**Exercise instructions**. The whole listing below must be printed again exactly, images excluded.

**Excerpted data**.
▬▬▬▬▬▬▬▬▬▬

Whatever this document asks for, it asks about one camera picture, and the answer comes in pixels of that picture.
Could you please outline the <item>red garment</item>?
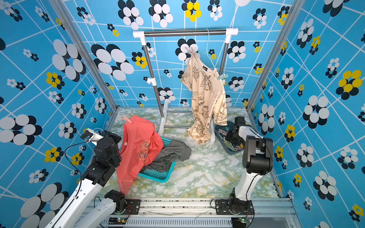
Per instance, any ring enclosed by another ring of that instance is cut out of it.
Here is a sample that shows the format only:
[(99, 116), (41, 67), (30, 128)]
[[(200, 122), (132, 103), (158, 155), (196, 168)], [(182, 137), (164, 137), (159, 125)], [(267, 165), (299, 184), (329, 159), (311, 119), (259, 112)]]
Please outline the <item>red garment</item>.
[(155, 160), (163, 148), (163, 141), (155, 125), (139, 116), (124, 124), (121, 162), (117, 167), (120, 191), (127, 195), (143, 167)]

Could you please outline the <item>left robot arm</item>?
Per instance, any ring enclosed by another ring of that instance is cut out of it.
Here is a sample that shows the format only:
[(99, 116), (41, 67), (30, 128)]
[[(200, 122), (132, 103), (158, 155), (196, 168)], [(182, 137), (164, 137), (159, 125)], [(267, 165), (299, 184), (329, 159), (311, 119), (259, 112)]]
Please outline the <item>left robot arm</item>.
[(104, 199), (85, 217), (84, 210), (106, 185), (116, 168), (121, 156), (118, 143), (121, 137), (104, 130), (101, 135), (87, 129), (81, 136), (95, 145), (94, 157), (81, 181), (59, 213), (46, 225), (48, 228), (96, 228), (114, 212), (122, 213), (126, 208), (125, 195), (111, 190)]

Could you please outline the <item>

▬▬▬▬▬▬▬▬▬▬

**Expected output**.
Whatever this document asks for, it asks about one camera picture, and the answer comes in pixels of that picture.
Could you please outline the <item>red garment</item>?
Per instance, any ring enclosed by another ring of that instance is cut out of it.
Here is a sample that shows the format only:
[(99, 116), (41, 67), (30, 128)]
[[(200, 122), (132, 103), (158, 155), (196, 168)], [(182, 137), (164, 137), (159, 125)], [(267, 165), (299, 184), (329, 159), (311, 119), (259, 112)]]
Please outline the <item>red garment</item>.
[(155, 160), (163, 148), (163, 141), (155, 125), (139, 116), (124, 124), (121, 162), (117, 167), (120, 191), (127, 195), (143, 167)]

Could you please outline the <item>left robot arm</item>?
Per instance, any ring enclosed by another ring of that instance is cut out of it.
Here is a sample that shows the format only:
[(99, 116), (41, 67), (30, 128)]
[[(200, 122), (132, 103), (158, 155), (196, 168)], [(182, 137), (164, 137), (159, 125)], [(267, 165), (299, 184), (329, 159), (311, 119), (259, 112)]]
Please outline the <item>left robot arm</item>.
[(104, 199), (85, 217), (84, 210), (106, 185), (116, 168), (121, 156), (118, 143), (121, 137), (104, 130), (101, 135), (87, 129), (81, 136), (95, 145), (94, 157), (81, 181), (59, 213), (46, 225), (48, 228), (96, 228), (114, 212), (122, 213), (126, 208), (125, 195), (111, 190)]

Could you please outline the <item>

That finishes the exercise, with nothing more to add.